**Goal of the exercise:**
What you return must be an exact copy of the lines in the listing below between the line holding "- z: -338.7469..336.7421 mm" and the line holding "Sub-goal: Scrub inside", inclusive, and nothing more.

--- The data Enclosed Below ---

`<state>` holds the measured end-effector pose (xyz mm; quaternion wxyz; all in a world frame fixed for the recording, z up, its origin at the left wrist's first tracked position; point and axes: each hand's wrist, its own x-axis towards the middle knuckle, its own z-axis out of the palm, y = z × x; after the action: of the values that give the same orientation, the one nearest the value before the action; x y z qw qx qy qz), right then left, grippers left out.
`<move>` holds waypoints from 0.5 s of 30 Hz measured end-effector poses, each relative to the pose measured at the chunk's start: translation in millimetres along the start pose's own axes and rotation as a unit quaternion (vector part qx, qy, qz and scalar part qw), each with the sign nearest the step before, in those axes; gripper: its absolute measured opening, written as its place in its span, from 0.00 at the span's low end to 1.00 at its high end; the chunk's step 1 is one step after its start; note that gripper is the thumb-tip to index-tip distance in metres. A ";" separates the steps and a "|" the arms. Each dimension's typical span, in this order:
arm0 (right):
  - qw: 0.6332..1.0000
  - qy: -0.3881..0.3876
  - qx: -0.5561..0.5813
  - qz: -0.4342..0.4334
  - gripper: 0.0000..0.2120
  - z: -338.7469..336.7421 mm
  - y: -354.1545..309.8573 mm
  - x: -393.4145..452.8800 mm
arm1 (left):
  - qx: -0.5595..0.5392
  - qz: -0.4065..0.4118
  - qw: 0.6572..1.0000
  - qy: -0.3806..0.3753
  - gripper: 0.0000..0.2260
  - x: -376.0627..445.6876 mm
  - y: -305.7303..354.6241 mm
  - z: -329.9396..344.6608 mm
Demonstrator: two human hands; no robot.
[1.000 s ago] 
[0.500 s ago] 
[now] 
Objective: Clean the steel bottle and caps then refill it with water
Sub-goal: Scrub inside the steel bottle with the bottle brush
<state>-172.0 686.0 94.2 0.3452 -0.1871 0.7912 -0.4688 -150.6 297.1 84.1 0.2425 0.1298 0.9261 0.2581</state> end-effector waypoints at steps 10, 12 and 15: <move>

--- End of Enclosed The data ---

**Solution:**
  - z: -338.7469..336.7421 mm
  - y: -354.1545..309.8573 mm
  - x: -393.4145..452.8800 mm
arm1 (left):
  - qx: -0.5595..0.5392
  - qz: -0.4065..0.4118
  - qw: 0.6572..1.0000
  - qy: -0.3806..0.3753
  - gripper: 0.0000..0.2260
  - x: -376.0627..445.6876 mm
  - y: -305.7303..354.6241 mm
  - z: -329.9396..344.6608 mm
Demonstrator: two human hands; no robot.
[1.000 s ago] 
[0.500 s ago] 
[now] 
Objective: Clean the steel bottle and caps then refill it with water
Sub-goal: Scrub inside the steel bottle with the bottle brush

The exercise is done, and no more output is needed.